▸ What is needed
Leaving the images aside, transcribe all the data below exactly.

▸ Dataset content
══════════

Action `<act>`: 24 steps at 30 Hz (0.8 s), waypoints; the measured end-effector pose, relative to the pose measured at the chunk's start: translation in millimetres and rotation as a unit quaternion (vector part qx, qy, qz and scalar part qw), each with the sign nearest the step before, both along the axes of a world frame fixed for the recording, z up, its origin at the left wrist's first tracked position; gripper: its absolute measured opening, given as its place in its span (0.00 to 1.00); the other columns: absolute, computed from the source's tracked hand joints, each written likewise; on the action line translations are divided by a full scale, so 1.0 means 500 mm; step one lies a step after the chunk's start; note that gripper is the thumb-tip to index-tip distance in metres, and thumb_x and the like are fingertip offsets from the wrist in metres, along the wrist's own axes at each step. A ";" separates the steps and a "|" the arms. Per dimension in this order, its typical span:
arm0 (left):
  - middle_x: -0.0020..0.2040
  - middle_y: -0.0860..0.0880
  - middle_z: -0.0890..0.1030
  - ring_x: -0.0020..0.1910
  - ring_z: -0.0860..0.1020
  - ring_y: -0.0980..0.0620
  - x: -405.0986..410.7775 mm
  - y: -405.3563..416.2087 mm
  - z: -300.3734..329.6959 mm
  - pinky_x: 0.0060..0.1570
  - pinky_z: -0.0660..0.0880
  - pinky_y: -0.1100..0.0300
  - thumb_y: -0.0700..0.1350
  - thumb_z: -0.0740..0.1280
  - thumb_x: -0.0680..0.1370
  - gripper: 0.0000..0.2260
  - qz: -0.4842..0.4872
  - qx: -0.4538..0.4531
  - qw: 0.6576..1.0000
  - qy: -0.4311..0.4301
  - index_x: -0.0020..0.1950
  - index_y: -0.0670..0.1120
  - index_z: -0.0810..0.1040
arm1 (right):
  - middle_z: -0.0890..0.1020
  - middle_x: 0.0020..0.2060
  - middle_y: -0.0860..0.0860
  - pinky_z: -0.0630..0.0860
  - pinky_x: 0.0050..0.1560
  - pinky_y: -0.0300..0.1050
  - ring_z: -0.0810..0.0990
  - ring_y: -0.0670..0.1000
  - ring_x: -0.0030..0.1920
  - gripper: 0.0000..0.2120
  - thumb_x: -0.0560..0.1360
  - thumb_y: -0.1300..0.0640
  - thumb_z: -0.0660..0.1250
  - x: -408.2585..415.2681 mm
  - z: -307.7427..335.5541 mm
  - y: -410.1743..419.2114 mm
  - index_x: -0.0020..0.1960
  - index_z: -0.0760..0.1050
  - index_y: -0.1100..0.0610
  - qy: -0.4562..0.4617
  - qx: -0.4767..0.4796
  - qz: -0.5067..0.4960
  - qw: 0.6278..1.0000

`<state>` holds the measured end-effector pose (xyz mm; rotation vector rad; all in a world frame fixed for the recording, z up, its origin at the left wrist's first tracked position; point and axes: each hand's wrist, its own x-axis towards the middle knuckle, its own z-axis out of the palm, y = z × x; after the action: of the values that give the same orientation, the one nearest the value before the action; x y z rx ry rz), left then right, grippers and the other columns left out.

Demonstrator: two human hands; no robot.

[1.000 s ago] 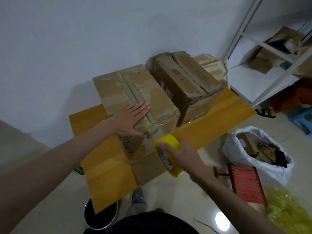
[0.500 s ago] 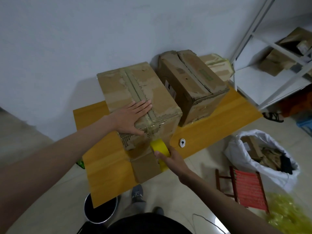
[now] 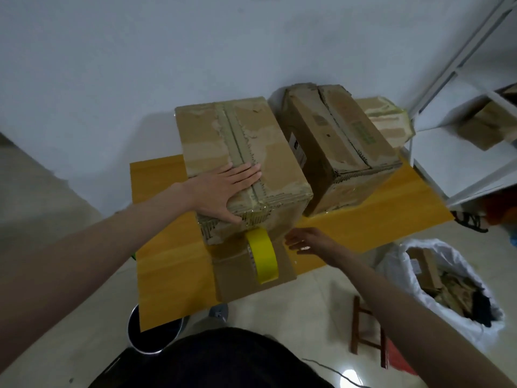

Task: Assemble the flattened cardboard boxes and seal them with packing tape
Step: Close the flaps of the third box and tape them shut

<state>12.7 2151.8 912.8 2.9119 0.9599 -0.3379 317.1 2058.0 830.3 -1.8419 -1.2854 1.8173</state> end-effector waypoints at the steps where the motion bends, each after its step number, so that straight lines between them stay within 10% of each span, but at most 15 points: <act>1: 0.79 0.54 0.30 0.78 0.34 0.54 0.001 -0.001 0.002 0.79 0.40 0.48 0.77 0.54 0.73 0.50 0.007 -0.007 1.000 0.001 0.79 0.52 0.30 | 0.83 0.52 0.56 0.76 0.50 0.49 0.81 0.54 0.49 0.14 0.82 0.49 0.63 0.016 -0.019 0.020 0.57 0.79 0.60 -0.052 0.000 0.018 0.998; 6: 0.79 0.57 0.31 0.79 0.34 0.54 0.014 -0.035 0.017 0.78 0.39 0.51 0.71 0.60 0.75 0.47 0.074 -0.025 0.997 0.019 0.79 0.55 0.32 | 0.78 0.63 0.59 0.76 0.50 0.48 0.77 0.58 0.61 0.16 0.80 0.62 0.62 0.096 -0.159 0.098 0.67 0.74 0.57 -0.298 0.102 0.194 0.929; 16: 0.81 0.56 0.39 0.80 0.40 0.53 0.053 -0.136 0.031 0.79 0.48 0.49 0.58 0.63 0.81 0.39 0.219 -0.008 0.975 0.033 0.81 0.56 0.38 | 0.64 0.70 0.61 0.72 0.60 0.52 0.70 0.63 0.66 0.22 0.80 0.68 0.59 0.126 -0.348 0.103 0.73 0.66 0.57 -0.409 0.193 0.380 0.807; 24: 0.82 0.54 0.42 0.80 0.44 0.52 0.080 -0.161 0.037 0.79 0.47 0.50 0.51 0.66 0.81 0.39 0.281 -0.006 0.960 0.019 0.81 0.55 0.41 | 0.75 0.53 0.59 0.70 0.42 0.50 0.78 0.65 0.49 0.05 0.78 0.58 0.64 0.157 -0.330 0.104 0.54 0.73 0.56 -0.325 0.216 0.328 0.860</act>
<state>52.6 2071.3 931.2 2.4726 1.7079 -0.3554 395.4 2110.2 665.2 -1.9339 -2.5688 0.9326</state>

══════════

▸ Task response
Action `<act>`: 24 steps at 30 Hz (0.8 s), waypoints; the measured end-effector pose, relative to the pose measured at the chunk's start: translation in millimetres and rotation as a unit quaternion (vector part qx, qy, qz and scalar part qw), each with the sign nearest the step before, both along the axes of a world frame fixed for the recording, z up, its origin at the left wrist's first tracked position; gripper: its absolute measured opening, given as its place in its span (0.00 to 1.00); the other columns: absolute, computed from the source's tracked hand joints, each written likewise; on the action line translations are divided by a full scale, so 1.0 means 500 mm; step one lies a step after the chunk's start; note that gripper is the thumb-tip to index-tip distance in metres, and thumb_x and the like are fingertip offsets from the wrist in metres, along the wrist's own axes at each step. A ";" separates the steps and a "|" the arms. Per dimension in this order, its typical span:
arm0 (left):
  - middle_x: -0.0020..0.2040
  - middle_y: -0.0860..0.0880
  - middle_z: -0.0890..0.1030
  - ring_x: -0.0020..0.1910
  - ring_z: -0.0860..0.1020
  - ring_y: -0.0980..0.0620
  - x: -405.0986..410.7775 mm
  - y: -405.3563..416.2087 mm
  - z: -300.3734..329.6959 mm
  - pinky_x: 0.0060..0.1570
  - pinky_z: -0.0660..0.0880
  - pinky_y: -0.1100..0.0300
  - thumb_y: -0.0700..0.1350
  - thumb_z: -0.0740..0.1280
  - thumb_x: -0.0680..0.1370
  - gripper: 0.0000..0.2260
  - qz: -0.4842..0.4872
  - qx: -0.4538..0.4531
  - qw: 0.6576..1.0000
  - qy: -0.4311..0.4301
  - index_x: -0.0020..0.1950
  - index_y: -0.0670..0.1120
  - index_z: -0.0810..0.1040
arm1 (right):
  - middle_z: -0.0890..0.1020
  - middle_x: 0.0020..0.2060
  - middle_y: -0.0860..0.0860
  - pinky_z: -0.0630..0.0860
  - pinky_x: 0.0050..0.1560
  - pinky_y: -0.0300..0.1050
  - ring_z: -0.0810..0.0990
  - ring_y: -0.0670..0.1000
  - ring_x: -0.0030..0.1920
  - gripper: 0.0000..0.2120
  - thumb_x: -0.0560..0.1360
  - thumb_y: -0.1300..0.0640
  - thumb_z: -0.0660..0.1250
  - x: -408.2585..415.2681 mm
  - z: -307.7427..335.5541 mm
  - y: -410.1743..419.2114 mm
  - index_x: -0.0020..0.1960
  - index_z: -0.0760..0.1050
  - index_y: -0.1100..0.0610
  - qy: -0.4562..0.4617
  - qx: -0.4767..0.4796
  - qz: -0.5067..0.4960
  - qw: 0.6278..1.0000

`<state>` holds the measured end-effector pose (xyz mm; rotation vector rad; all in a world frame fixed for the recording, z up, its origin at the left wrist's first tracked position; point and axes: each hand's wrist, its own x-axis towards the middle knuckle, its own z-axis out of the palm, y = z × x; after the action: of the values that give the same orientation, the one nearest the value before the action; x y z rx ry rz), left then right, grippers and the other columns left out.

Demonstrator: two human hands; no robot.

[1.000 s ago] 
[0.500 s ago] 
[now] 

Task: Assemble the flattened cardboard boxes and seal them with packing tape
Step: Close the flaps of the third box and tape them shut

<state>12.7 2151.8 912.8 2.9119 0.9599 -0.3379 317.1 2058.0 830.3 -1.8419 -1.2854 1.8173</state> end-effector waypoints at the steps where the motion bends, each after its step number, so that straight lines between them stay within 10% of each span, but at most 15 points: <act>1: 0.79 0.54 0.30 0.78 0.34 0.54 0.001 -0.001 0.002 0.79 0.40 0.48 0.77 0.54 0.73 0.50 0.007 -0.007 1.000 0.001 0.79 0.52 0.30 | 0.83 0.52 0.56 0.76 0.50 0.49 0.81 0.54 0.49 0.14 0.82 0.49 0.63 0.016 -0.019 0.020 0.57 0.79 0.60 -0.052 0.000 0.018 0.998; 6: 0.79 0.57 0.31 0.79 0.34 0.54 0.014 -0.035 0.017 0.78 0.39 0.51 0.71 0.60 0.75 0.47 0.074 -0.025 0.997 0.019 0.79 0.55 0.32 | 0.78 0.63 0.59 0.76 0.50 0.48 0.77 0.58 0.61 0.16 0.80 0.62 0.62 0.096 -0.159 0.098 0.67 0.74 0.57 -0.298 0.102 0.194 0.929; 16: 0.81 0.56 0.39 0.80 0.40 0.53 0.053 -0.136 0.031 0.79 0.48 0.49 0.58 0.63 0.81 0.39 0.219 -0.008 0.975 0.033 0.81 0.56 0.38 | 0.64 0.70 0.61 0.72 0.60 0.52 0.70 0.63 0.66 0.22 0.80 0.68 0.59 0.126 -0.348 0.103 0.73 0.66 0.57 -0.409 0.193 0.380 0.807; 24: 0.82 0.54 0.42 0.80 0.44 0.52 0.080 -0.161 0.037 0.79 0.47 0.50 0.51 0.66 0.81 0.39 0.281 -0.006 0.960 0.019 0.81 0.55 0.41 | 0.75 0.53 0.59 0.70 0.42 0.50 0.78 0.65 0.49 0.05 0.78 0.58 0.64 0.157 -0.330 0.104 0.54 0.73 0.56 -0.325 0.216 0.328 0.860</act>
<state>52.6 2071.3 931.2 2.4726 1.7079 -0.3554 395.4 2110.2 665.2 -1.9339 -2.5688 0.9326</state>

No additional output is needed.